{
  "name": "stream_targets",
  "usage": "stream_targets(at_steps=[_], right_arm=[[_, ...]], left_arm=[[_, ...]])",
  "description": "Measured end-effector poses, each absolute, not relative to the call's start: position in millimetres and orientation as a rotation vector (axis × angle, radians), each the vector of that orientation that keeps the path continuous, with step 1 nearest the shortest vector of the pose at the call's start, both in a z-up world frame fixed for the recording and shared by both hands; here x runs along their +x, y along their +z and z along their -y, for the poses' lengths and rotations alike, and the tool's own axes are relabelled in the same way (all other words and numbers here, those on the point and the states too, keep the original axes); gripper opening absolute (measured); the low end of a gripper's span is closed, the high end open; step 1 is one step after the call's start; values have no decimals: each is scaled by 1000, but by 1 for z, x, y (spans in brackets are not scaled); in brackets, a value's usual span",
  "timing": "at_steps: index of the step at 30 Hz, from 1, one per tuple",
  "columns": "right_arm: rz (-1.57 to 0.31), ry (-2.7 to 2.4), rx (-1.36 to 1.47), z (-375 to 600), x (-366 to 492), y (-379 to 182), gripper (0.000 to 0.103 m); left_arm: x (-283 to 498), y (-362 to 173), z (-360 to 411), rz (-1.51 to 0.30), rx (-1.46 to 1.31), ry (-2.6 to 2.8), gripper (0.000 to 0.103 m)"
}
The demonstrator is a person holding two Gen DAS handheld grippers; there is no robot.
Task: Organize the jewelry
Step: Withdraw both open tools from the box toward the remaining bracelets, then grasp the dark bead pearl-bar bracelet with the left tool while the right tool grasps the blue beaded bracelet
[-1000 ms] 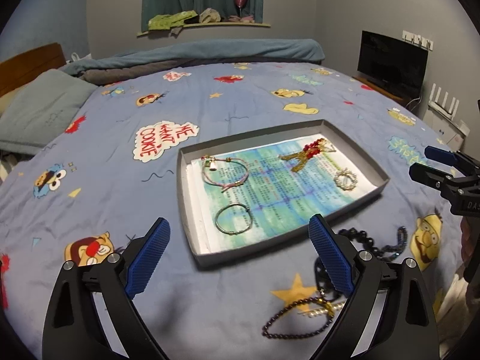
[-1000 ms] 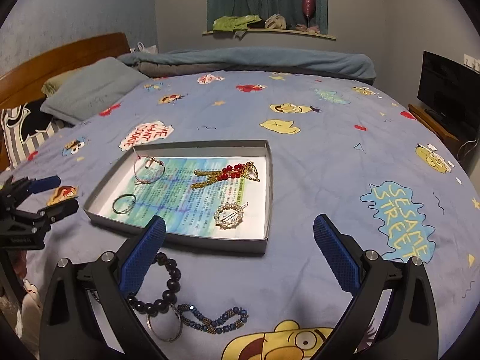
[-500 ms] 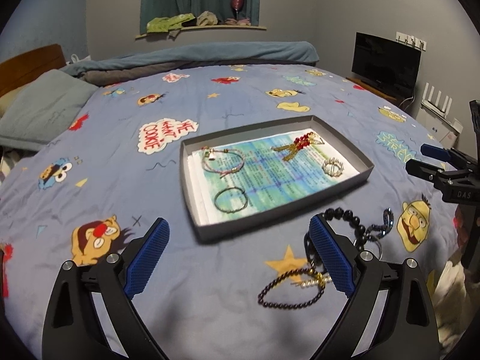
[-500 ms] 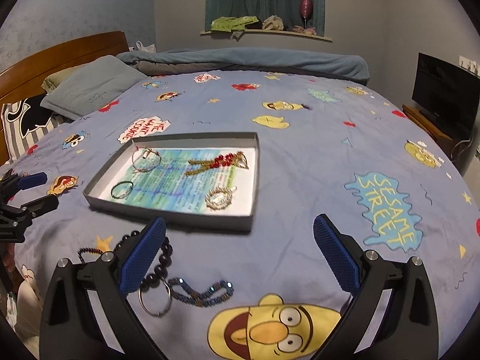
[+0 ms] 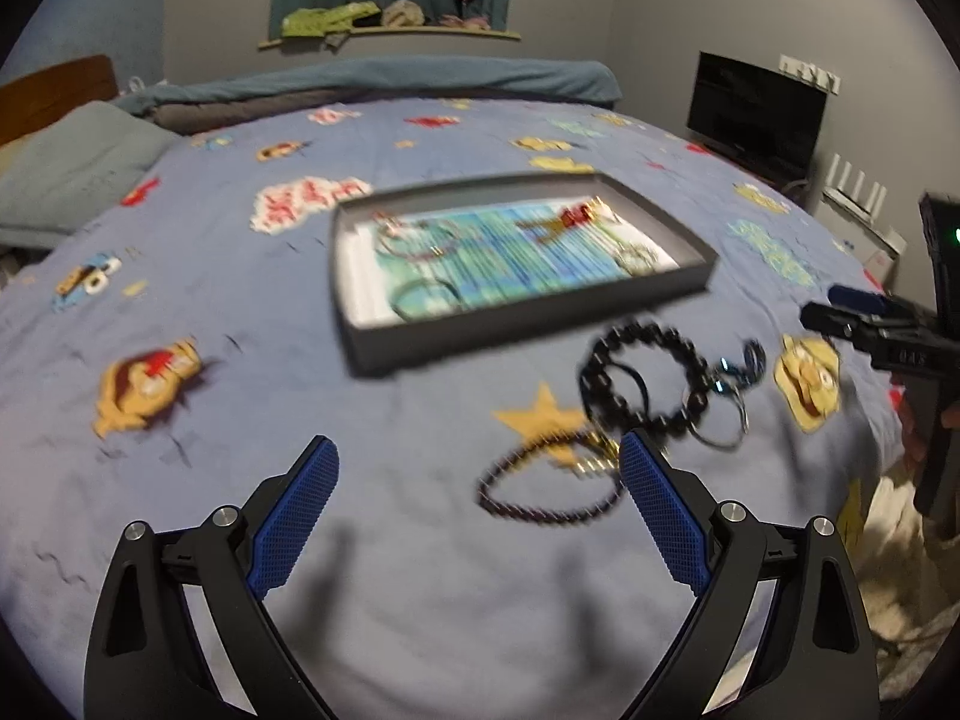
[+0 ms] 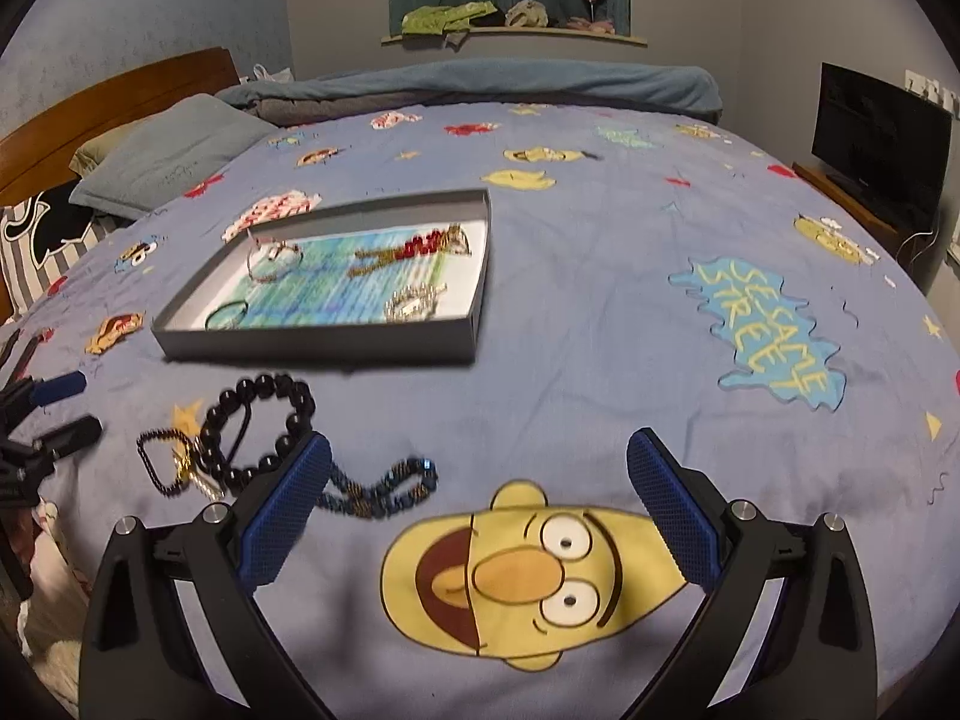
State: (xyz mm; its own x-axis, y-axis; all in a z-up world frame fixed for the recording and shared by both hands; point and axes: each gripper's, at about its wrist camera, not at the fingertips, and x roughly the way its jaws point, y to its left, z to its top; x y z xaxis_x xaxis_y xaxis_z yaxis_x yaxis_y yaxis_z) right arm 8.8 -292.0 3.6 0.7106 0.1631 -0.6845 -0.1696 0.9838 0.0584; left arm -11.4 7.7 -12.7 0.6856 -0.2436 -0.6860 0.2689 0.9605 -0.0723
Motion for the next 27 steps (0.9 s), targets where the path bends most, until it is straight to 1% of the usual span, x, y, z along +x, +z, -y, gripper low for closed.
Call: stream_targets(at_steps=[6,9,12,14,15,17,18,19,20,21,22,24,25,26,27], right_arm=[[-782,209,-10,287,5,-9,98],[-793,223,-15,284,2,-14,98],[-802,234,-22,282,-2,-20,98],[-808,245,-28,280,-3,-23,98],[-813,254,-30,279,-3,-26,97],[-817,260,-31,277,-3,-28,97],[-816,265,-32,276,-2,-30,97],[-812,268,-34,275,-2,-30,97],[-811,267,-39,274,-2,-30,93],[-812,265,-47,273,-2,-31,86],[-817,261,-54,271,-1,-33,83],[-826,261,-51,271,1,-35,68],[-832,263,-43,271,2,-36,64],[-835,264,-38,271,4,-36,58],[-836,266,-35,271,5,-36,55]], left_arm=[[-13,-39,18,-825,67,-328,94],[-14,-44,24,-822,64,-333,94],[-19,-44,32,-796,90,-365,89],[-22,-44,39,-783,128,-375,77],[-22,-44,42,-786,137,-385,74],[-21,-47,46,-800,139,-404,58],[-20,-48,48,-808,141,-409,54],[-19,-50,48,-816,144,-412,47],[-18,-51,49,-820,147,-412,41],[-18,-53,49,-825,151,-415,39],[-17,-54,50,-829,155,-417,34],[-18,-54,49,-832,163,-414,30],[-18,-55,49,-836,167,-413,27],[-18,-55,48,-840,167,-415,21],[-17,-55,47,-845,166,-417,19]])
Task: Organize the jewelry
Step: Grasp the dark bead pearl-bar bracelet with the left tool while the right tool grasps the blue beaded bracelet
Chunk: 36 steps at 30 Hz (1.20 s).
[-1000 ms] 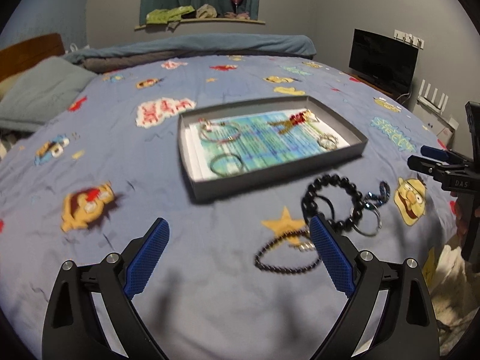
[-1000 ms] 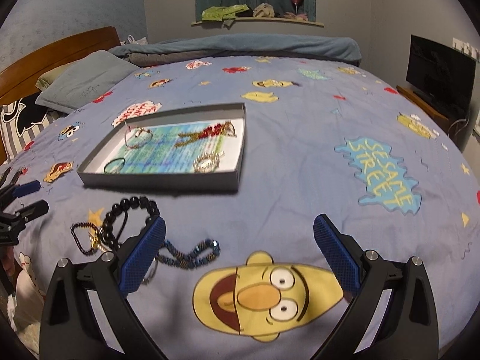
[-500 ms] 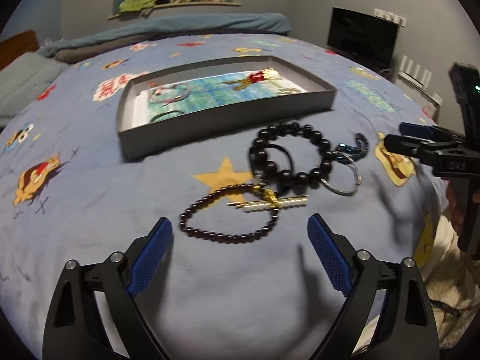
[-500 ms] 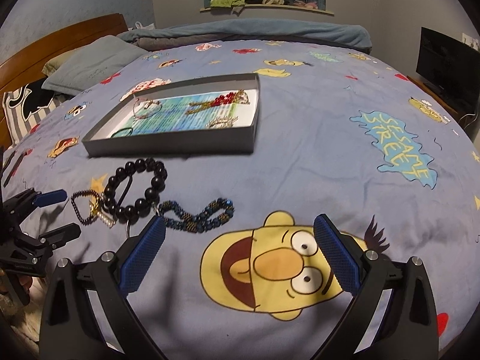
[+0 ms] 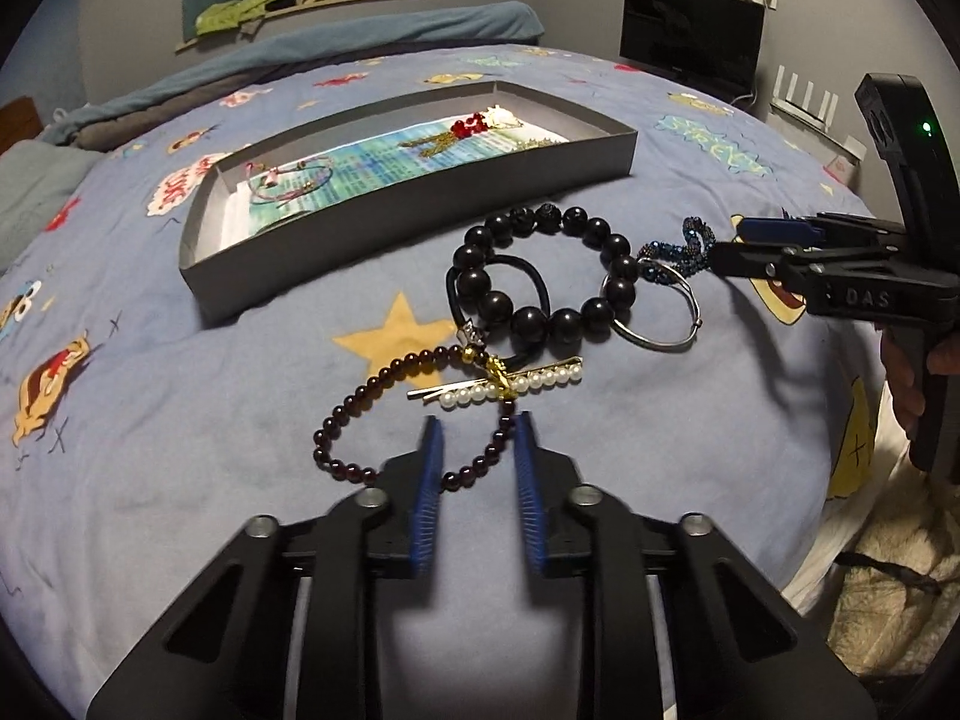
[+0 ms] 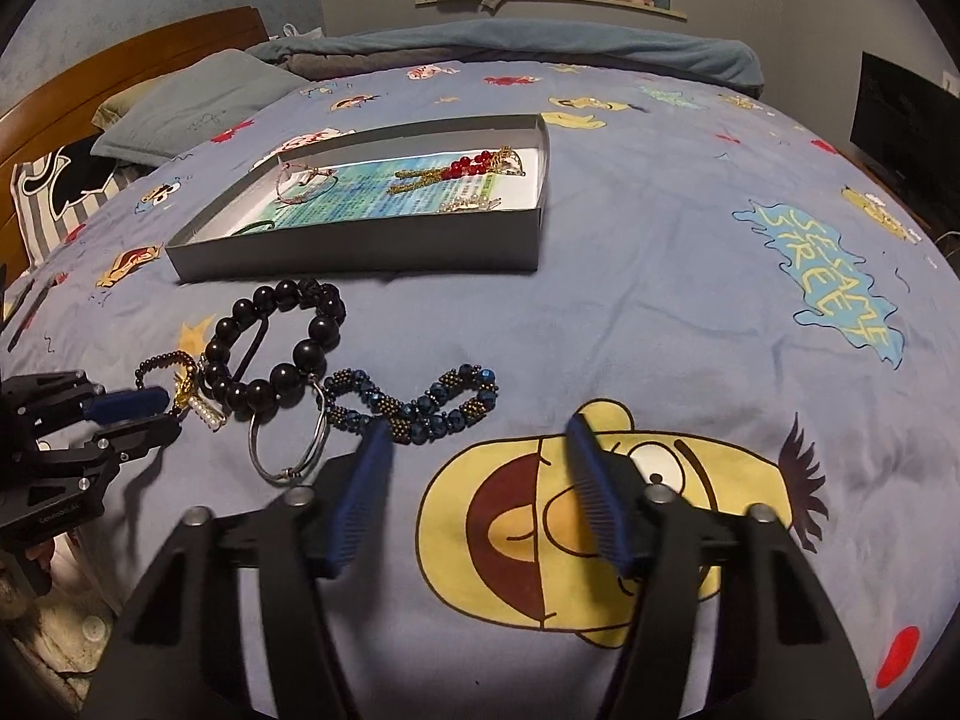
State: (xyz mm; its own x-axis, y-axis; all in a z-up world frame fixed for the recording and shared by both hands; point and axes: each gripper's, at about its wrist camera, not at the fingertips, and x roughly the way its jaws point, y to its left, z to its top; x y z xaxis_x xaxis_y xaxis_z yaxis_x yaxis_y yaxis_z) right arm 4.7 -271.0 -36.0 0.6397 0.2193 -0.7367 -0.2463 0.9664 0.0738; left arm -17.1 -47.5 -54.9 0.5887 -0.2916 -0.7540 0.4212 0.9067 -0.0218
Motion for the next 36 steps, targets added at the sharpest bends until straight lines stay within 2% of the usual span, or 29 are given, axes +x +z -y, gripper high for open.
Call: stream_targets(at_steps=[2,6,17,19,21,22,36], right_arm=[[-833,274,-25,271,6,-34,45],[-834,270,-4,274,13,-29,31],[-897,275,-12,270,34,-40,30],[-906,288,5,271,35,-42,24],[-910,302,17,272,35,-43,9],[-908,305,14,271,34,-43,7],[-738,290,-30,276,18,6,7]], left_arm=[[-17,-54,45,-848,166,-419,9],[-15,-53,39,-852,158,-403,7],[-12,-48,21,-853,119,-383,6],[-12,-47,21,-850,119,-382,6],[-12,-47,20,-849,118,-382,6],[-12,-46,20,-847,118,-382,6],[-15,-16,10,-775,104,-374,6]])
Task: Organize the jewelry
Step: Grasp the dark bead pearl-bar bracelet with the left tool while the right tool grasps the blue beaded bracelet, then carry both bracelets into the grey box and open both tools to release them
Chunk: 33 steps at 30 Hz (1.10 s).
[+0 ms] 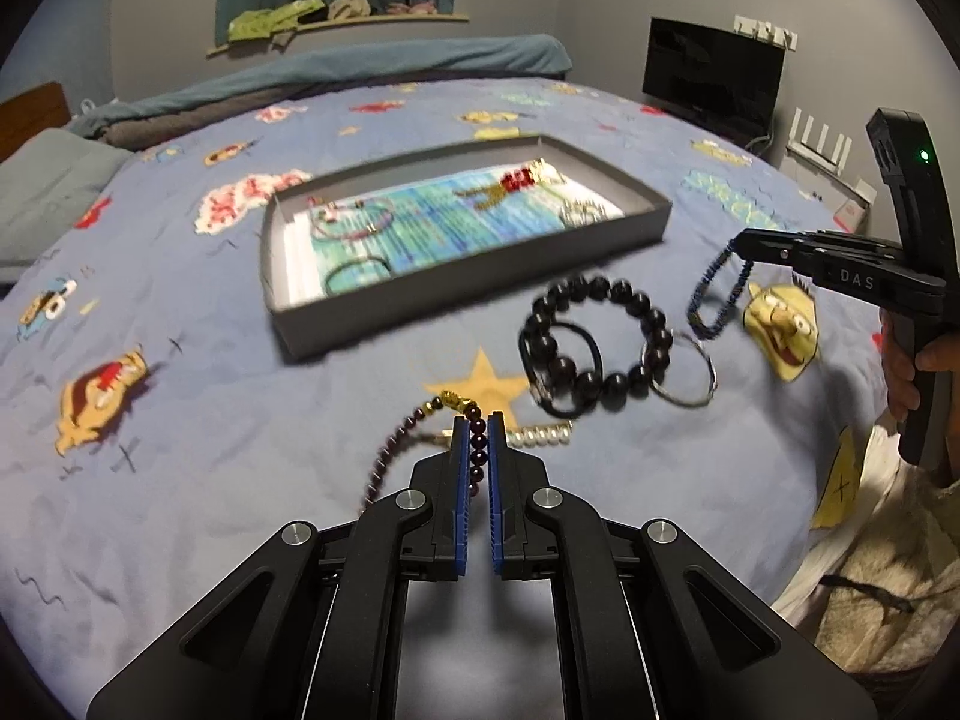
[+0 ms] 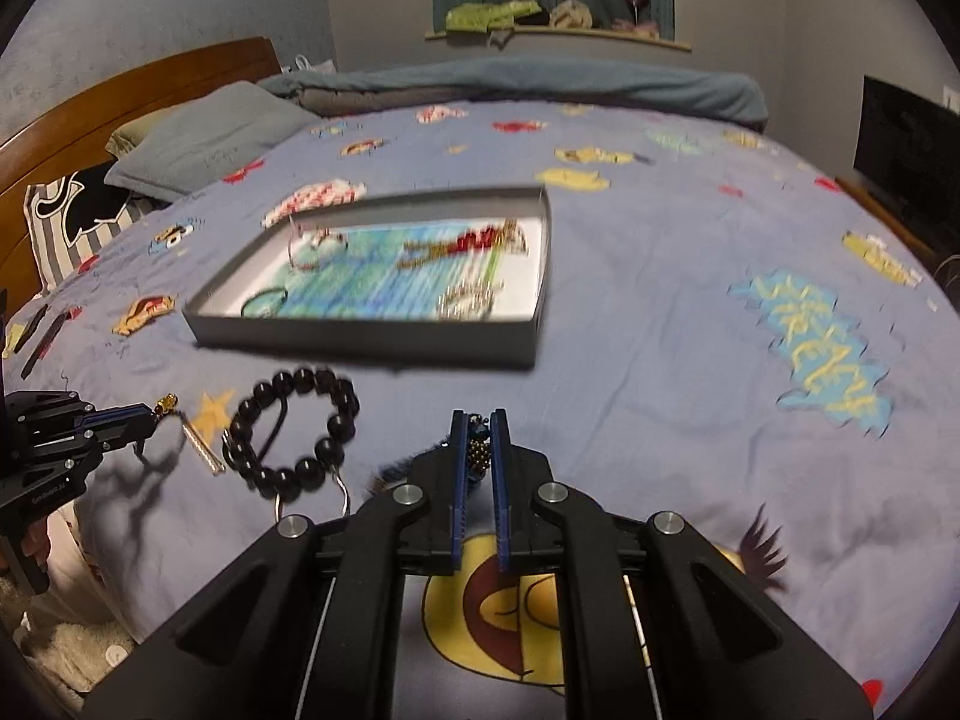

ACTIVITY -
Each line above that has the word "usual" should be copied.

RESPONSE FOR THIS EXERCISE -
  "description": "Measured end-effector poses, each absolute, not relative to the call's start: position in millimetres and orientation as a rotation vector (axis × angle, radians), each the vector of that orientation that keeps the path continuous, with step 1 nearest the shortest vector of the pose at the call's start, both in a z-up world frame fixed for the recording and shared by both hands; here x runs along their +x, y along their +z and z along their -y, for the poses' lengths and rotations alike, and the tool's own axes are relabelled in the same way (all other words and numbers here, those on the point and the states too, keep the original axes); gripper opening absolute (measured); the low end of a gripper's span is closed, the high end open; step 1 is one step after the call's start; values have no decimals: each is scaled by 1000, but by 1 for z, x, y (spans in brackets are not scaled); in brackets, a value's usual span",
Motion for the next 27 steps (0.9 s), targets where the path bends most, until it is straight to 1% of the usual span, x, y, z along +x, +z, -y, gripper low for closed.
Motion for the next 36 steps, targets added at the sharpest bends until straight lines stay within 2% of the usual span, or 29 are given, axes +x +z -y, gripper high for open.

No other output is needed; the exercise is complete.